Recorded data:
[Start of section]

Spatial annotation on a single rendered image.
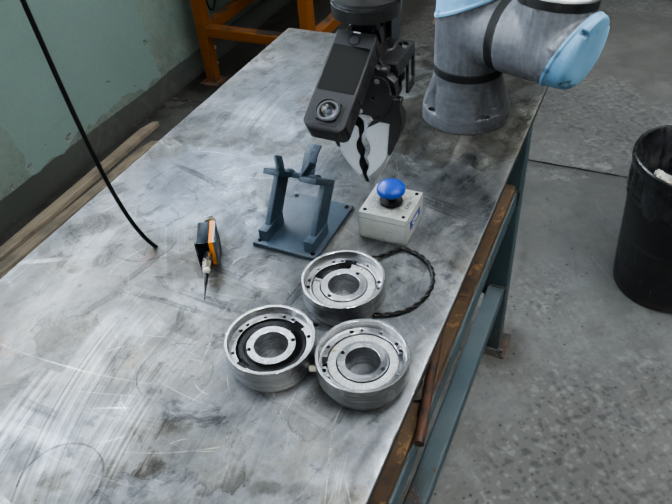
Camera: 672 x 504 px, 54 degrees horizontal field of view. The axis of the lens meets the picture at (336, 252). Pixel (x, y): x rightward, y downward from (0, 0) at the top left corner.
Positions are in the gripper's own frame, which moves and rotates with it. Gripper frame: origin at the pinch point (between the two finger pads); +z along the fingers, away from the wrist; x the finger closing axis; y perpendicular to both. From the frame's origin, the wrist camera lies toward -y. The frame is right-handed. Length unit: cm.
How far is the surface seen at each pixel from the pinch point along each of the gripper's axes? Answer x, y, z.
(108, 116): 160, 119, 84
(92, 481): 16.2, -38.0, 16.0
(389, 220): -0.2, 7.0, 12.1
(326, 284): 3.5, -6.2, 13.1
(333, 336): -0.7, -13.9, 13.0
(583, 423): -35, 46, 96
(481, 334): -8, 44, 72
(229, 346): 10.1, -19.3, 13.1

[End of section]

• DIRECTIONS: Say the number of data lines holding "pinch", without any other words.

• TASK RESPONSE: 2